According to numbers provided by DTC, of the 17,801 people who attended a performance at the theater last year, 74 percent were older than 35 and 60 percent were older than 45.

According to the latest report by the National Endowment for the Arts Survey of Public Participation in the Arts, the country's change in demographics has led to an overall decline in performing arts attendance.

“For all age groups, 2012 participation rates were markedly lower than 2002 rates," the report reads. "In the past decade, the only group to show an increase in performing arts attendance was adults aged 65 to 74. Their rates of attendance at classical music, opera, musicals and non-musicals were significantly higher in 2012 than in 2002.”

Performing arts organizations have long recognized the need to attract younger audiences that will someday support them financially. In addition to retaining their current audiences, Dallas Symphony Orchestra, Fort Worth Opera, Dallas Theater Center and WaterTower Theatre target two distinct demographics to expand their audiences: millennials and children.

About 71 million young people fall into the group commonly referred to as millennials.

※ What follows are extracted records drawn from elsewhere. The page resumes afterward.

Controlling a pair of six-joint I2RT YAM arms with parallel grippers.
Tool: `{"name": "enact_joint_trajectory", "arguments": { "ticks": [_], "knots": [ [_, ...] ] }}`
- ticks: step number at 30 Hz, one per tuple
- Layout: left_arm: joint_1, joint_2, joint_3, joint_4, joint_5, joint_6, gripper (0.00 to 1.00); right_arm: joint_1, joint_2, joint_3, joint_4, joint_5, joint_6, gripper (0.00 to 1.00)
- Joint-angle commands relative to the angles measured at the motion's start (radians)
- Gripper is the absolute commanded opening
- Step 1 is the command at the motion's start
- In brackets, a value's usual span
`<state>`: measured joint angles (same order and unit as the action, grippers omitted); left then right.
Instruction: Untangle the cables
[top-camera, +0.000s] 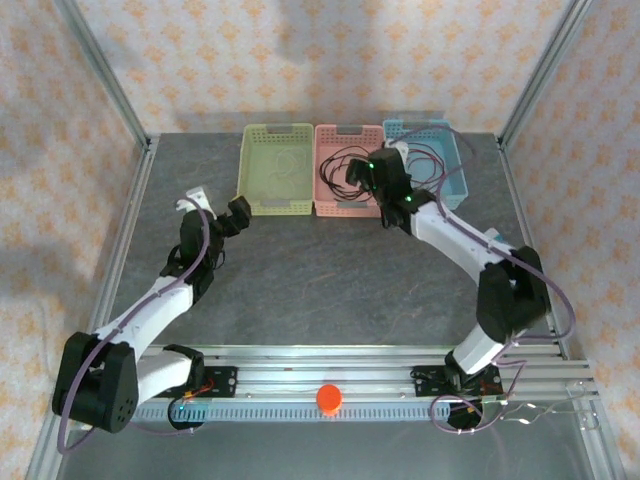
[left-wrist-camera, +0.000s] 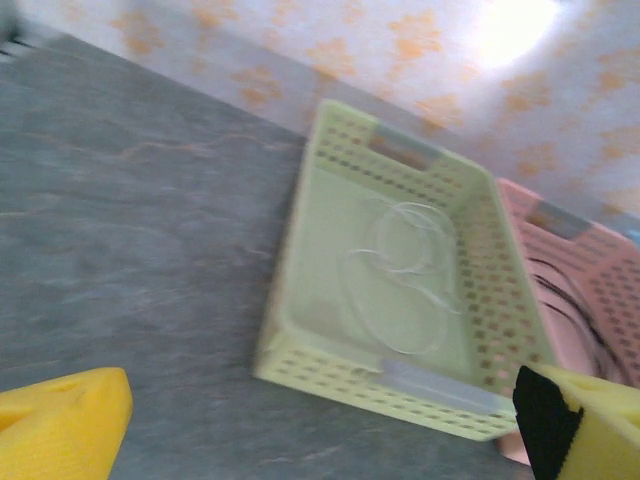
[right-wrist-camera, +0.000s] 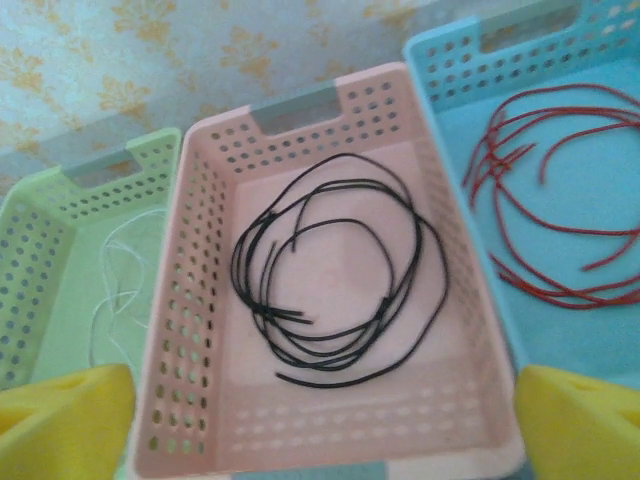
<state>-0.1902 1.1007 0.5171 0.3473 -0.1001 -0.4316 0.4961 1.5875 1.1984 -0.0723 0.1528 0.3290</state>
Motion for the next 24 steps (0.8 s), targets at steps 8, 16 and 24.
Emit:
{"name": "enact_joint_trajectory", "arguments": {
  "ticks": [8, 16, 24],
  "knots": [
    [0.021, -0.095, -0.141, 0.113, -0.295, 0.118, 0.99, -0.008, -0.211, -0.415, 0.319, 0.382, 0.009, 1.00],
    [0.026, -0.080, -0.258, 0.323, -0.345, 0.307, 0.99, -0.108, -0.310, -0.548, 0.339, 0.405, -0.003, 1.00],
    [0.038, 0.032, -0.344, 0.545, -0.303, 0.402, 0.99, -0.180, -0.403, -0.812, 0.644, 0.387, -0.174, 1.00]
  ]
}}
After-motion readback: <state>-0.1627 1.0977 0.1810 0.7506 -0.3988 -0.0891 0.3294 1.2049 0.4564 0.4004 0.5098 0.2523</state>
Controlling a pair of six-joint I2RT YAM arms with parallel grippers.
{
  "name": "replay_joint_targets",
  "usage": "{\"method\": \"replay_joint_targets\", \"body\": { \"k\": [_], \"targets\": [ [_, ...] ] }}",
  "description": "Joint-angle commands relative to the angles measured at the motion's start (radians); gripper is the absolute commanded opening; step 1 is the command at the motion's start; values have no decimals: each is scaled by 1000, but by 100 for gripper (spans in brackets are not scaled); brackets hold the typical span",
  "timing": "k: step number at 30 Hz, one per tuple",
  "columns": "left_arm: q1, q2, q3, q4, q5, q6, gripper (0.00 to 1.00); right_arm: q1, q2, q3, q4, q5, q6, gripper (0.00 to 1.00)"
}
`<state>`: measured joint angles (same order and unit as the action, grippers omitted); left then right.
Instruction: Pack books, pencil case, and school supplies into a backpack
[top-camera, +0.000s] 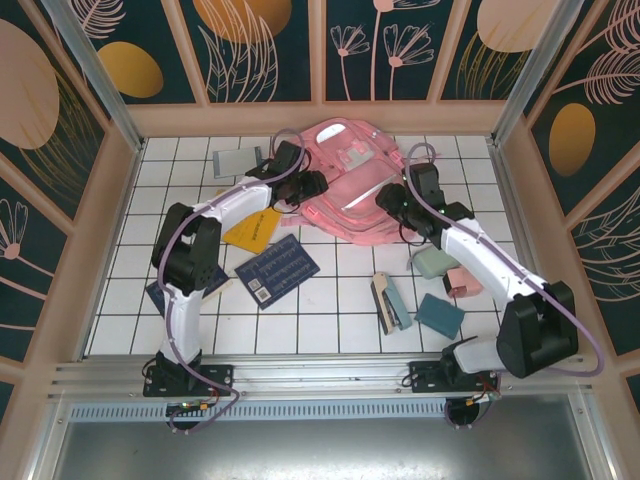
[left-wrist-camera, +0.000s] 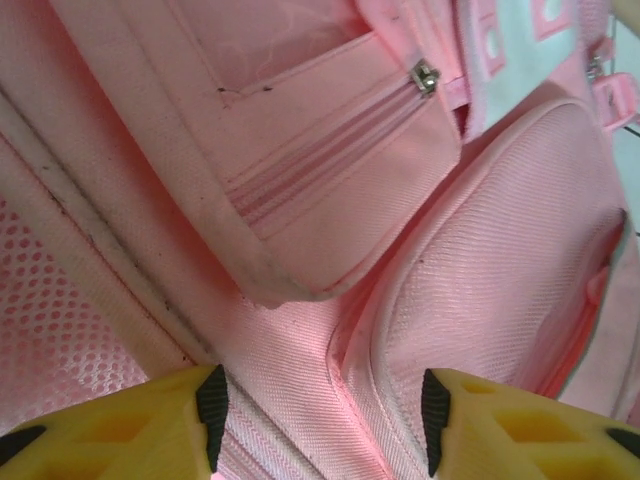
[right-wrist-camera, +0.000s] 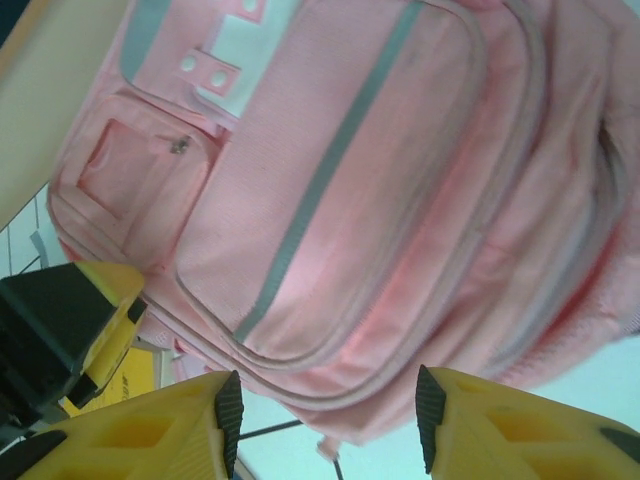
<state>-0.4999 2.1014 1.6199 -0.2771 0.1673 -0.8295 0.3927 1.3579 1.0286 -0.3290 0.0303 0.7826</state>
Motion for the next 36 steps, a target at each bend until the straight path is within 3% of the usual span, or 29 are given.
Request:
{"method": "replay_joint_targets", "body": {
  "k": [1, 11, 20, 29, 32, 36],
  "targets": [
    [17, 28, 23, -62, 15, -72, 54, 0, -63, -22, -37, 92, 43, 52],
    [26, -78, -64, -36, 37, -151, 55, -13, -77, -69, -38, 146, 19, 53],
    [38, 2, -32, -43, 41, -186, 53, -14, -56, -86, -13, 144, 24, 54],
    [38, 116, 68, -40, 15, -233, 46, -64, -32, -148, 0, 243, 116, 53],
    [38, 126, 65, -15, 9, -261, 40, -111, -13, -178, 49, 209, 143, 53],
    [38, 117, 47, 37, 15, -288, 9, -140, 49, -165, 75, 214, 142, 52]
  ]
}}
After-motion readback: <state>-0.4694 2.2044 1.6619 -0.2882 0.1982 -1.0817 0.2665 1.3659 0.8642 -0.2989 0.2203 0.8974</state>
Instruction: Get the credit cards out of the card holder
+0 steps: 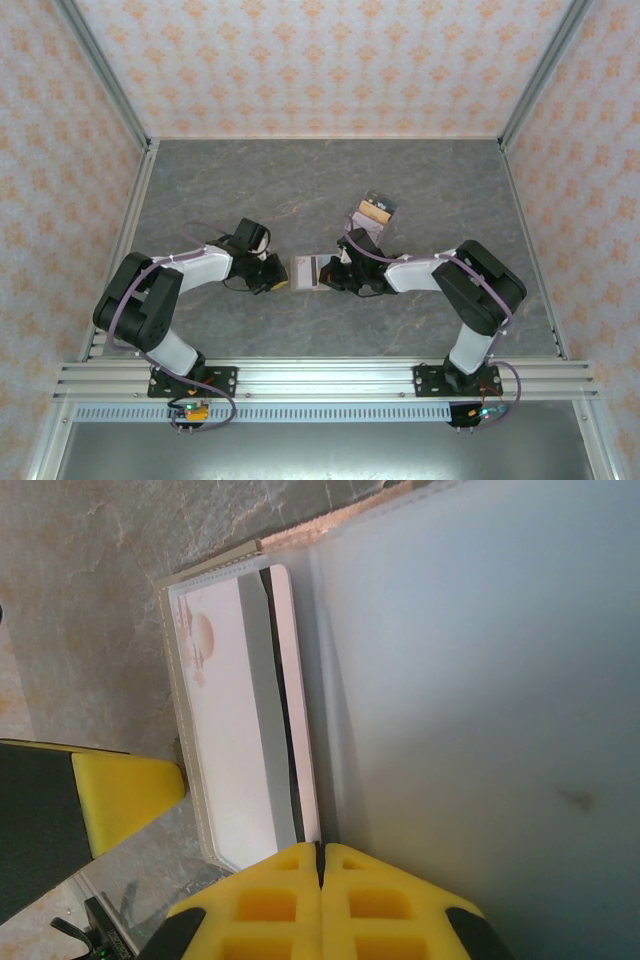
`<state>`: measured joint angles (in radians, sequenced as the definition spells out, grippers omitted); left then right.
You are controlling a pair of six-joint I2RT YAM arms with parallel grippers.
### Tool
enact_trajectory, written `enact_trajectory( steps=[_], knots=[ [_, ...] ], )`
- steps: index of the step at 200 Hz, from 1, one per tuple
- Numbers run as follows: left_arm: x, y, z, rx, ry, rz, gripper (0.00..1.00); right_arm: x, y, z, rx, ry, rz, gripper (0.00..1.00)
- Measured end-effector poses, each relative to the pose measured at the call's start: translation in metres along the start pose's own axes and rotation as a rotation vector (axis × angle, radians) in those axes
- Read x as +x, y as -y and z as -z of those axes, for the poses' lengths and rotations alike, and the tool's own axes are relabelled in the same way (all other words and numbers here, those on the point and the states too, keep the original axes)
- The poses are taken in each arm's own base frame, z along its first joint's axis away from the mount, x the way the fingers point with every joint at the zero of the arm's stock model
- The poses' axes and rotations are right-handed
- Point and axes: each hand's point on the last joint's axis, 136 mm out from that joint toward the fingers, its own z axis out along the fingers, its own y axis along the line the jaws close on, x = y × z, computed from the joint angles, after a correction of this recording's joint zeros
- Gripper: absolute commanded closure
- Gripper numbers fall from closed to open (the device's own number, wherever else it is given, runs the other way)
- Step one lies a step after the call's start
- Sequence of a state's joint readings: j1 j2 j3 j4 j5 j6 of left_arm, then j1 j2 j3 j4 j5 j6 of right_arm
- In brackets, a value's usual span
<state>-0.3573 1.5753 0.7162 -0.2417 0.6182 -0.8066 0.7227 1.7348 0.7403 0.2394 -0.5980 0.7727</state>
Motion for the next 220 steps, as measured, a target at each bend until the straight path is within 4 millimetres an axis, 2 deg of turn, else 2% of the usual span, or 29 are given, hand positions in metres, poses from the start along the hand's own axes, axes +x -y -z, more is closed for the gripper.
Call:
enact_trajectory(
  steps=[77,138,220],
  knots=[
    [-0.007,0.036,0.003,0.070,0.029,-0.073,0.92,0.001,0.000,0.000,-0.002,-0.003,0.004,1.00],
    [-0.007,0.020,-0.010,0.003,0.013,-0.047,0.94,0.000,0.000,0.000,-0.001,-0.002,0.004,1.00],
    [-0.008,0.018,-0.010,-0.004,0.016,-0.050,0.94,-0.001,0.009,0.008,0.016,0.021,-0.003,1.00]
  ],
)
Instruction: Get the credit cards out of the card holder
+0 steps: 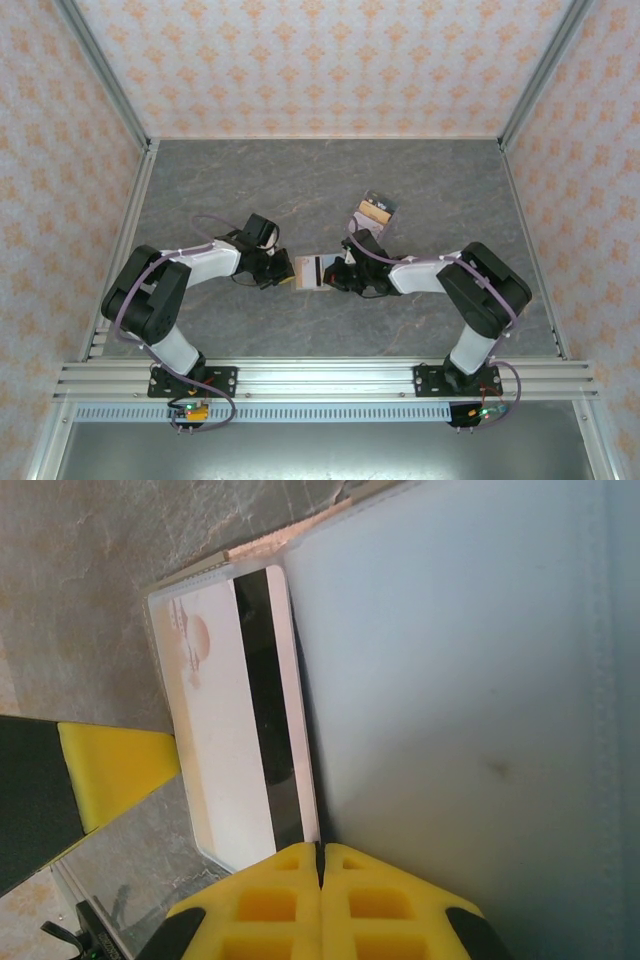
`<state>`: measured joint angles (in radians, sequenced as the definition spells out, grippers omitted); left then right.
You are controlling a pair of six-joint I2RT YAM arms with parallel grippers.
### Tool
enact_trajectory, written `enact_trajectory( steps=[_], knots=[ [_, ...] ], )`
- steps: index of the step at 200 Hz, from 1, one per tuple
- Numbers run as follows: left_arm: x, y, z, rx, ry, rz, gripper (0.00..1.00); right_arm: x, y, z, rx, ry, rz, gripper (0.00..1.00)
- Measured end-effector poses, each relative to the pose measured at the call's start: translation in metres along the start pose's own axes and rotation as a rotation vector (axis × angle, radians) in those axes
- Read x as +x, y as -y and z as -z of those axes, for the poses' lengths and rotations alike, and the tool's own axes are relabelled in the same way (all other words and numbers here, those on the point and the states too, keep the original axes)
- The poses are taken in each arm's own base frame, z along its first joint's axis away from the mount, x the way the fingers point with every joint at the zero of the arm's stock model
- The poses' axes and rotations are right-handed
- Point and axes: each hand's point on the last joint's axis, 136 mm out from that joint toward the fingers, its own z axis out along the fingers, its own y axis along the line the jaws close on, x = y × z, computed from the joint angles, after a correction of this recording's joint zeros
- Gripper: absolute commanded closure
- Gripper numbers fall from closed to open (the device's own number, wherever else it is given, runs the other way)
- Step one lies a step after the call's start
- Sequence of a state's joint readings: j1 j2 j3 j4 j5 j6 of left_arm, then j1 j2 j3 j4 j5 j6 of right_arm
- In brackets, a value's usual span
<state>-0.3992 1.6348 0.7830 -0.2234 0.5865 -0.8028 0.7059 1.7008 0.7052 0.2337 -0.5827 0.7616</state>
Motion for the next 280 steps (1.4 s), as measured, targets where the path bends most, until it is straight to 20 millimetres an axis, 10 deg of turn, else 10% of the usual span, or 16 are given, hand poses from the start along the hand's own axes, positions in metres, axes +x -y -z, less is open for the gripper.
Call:
enact_trajectory(
  steps=[89,159,280],
  knots=[
    [0.002,0.000,0.004,-0.004,-0.005,-0.005,0.93,0.003,-0.007,-0.002,-0.028,-0.033,0.006,0.76],
    [-0.004,0.031,0.021,0.067,0.029,-0.062,0.93,0.002,-0.010,-0.004,-0.037,-0.043,0.004,0.75],
    [0.001,0.016,-0.005,0.029,-0.015,-0.037,0.96,0.000,-0.015,-0.008,-0.066,-0.042,-0.008,0.80]
  ],
)
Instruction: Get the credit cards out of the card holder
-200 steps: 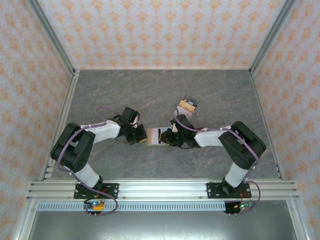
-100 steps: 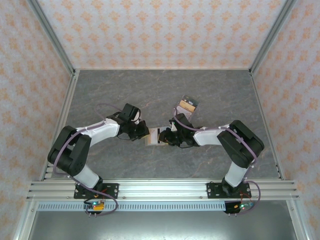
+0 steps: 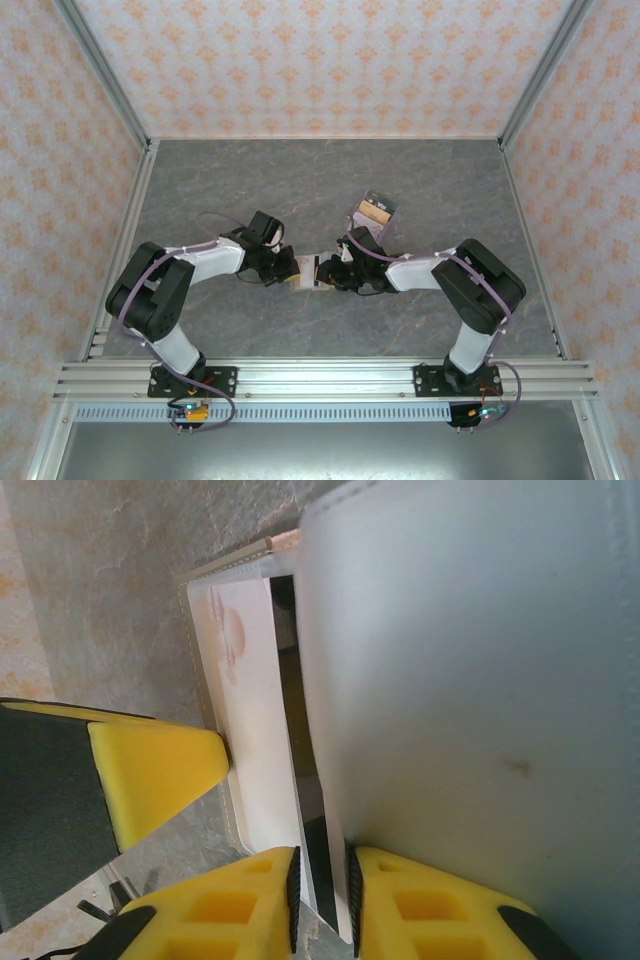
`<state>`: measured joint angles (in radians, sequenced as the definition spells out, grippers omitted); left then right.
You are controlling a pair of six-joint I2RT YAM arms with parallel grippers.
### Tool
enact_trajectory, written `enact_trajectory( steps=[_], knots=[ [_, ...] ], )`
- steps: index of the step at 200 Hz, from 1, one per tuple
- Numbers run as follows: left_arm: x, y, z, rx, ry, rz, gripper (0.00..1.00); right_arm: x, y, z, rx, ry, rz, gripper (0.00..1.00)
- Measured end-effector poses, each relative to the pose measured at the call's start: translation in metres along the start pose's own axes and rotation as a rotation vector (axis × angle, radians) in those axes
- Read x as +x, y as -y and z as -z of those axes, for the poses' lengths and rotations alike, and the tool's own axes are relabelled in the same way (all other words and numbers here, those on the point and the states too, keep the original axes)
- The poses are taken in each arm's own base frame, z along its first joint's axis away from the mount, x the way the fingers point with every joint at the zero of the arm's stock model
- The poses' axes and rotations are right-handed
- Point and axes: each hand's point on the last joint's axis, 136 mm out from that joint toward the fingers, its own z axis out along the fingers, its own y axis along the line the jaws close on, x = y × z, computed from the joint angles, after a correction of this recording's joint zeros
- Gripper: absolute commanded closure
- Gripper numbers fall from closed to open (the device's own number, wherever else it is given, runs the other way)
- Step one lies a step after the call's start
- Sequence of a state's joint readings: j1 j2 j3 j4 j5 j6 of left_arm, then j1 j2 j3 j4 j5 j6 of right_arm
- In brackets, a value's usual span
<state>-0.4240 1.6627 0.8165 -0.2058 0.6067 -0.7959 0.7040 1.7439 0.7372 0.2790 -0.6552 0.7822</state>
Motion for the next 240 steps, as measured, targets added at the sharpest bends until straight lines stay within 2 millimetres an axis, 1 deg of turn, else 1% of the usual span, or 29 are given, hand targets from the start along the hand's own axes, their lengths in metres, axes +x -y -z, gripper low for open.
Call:
enact_trajectory(
  steps=[26,49,103,115,154,174,192,208,224,240],
  knots=[
    [-0.001,0.000,0.000,0.005,0.004,-0.002,0.96,-0.001,-0.001,0.000,-0.003,0.003,-0.005,0.88],
    [0.000,0.001,-0.001,0.008,0.003,-0.003,0.96,-0.001,-0.001,0.000,-0.005,0.005,-0.007,1.00],
    [0.000,0.000,-0.001,0.008,0.003,-0.004,0.96,-0.005,0.001,0.003,0.015,0.032,0.004,1.00],
    [0.000,0.000,-0.001,0.008,0.003,-0.004,0.96,-0.007,0.001,0.008,0.015,0.044,0.009,1.00],
    [0.000,0.001,-0.001,0.009,0.004,-0.005,0.95,-0.012,0.013,0.028,0.045,0.083,0.013,1.00],
    [-0.001,0.001,0.000,0.010,0.005,-0.006,0.94,-0.014,0.011,0.039,0.062,0.099,0.045,1.00],
    [-0.001,0.002,0.001,0.004,0.002,-0.004,0.90,-0.014,0.008,0.051,0.076,0.108,0.095,1.00],
    [-0.001,0.001,0.003,-0.012,-0.001,0.002,0.83,-0.013,0.005,0.061,0.100,0.110,0.143,1.00],
    [-0.002,0.004,0.008,-0.021,-0.001,-0.006,0.73,-0.017,-0.004,0.073,0.117,0.121,0.205,1.00],
    [-0.007,0.015,0.017,-0.013,0.018,-0.013,0.62,-0.026,-0.016,0.089,0.132,0.154,0.266,1.00]
  ],
)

Pew Research Center categorizes anyone born from 1981-96 (ages 22-37 in 2018) as a millennial and says, “Millennials are on the cusp of surpassing baby boomers as the nation’s largest living adult generation.”

Hoping to make an audience of this growing demographic, arts organizations develop targeted digital marketing campaigns. To promote its last two shows, WaterTower Theatre in Addison made videos starring cast members and posted them online. Artistic director Joanie Schultz says that she was hired to aid in WaterTower’s mission to build a younger, more diverse audience.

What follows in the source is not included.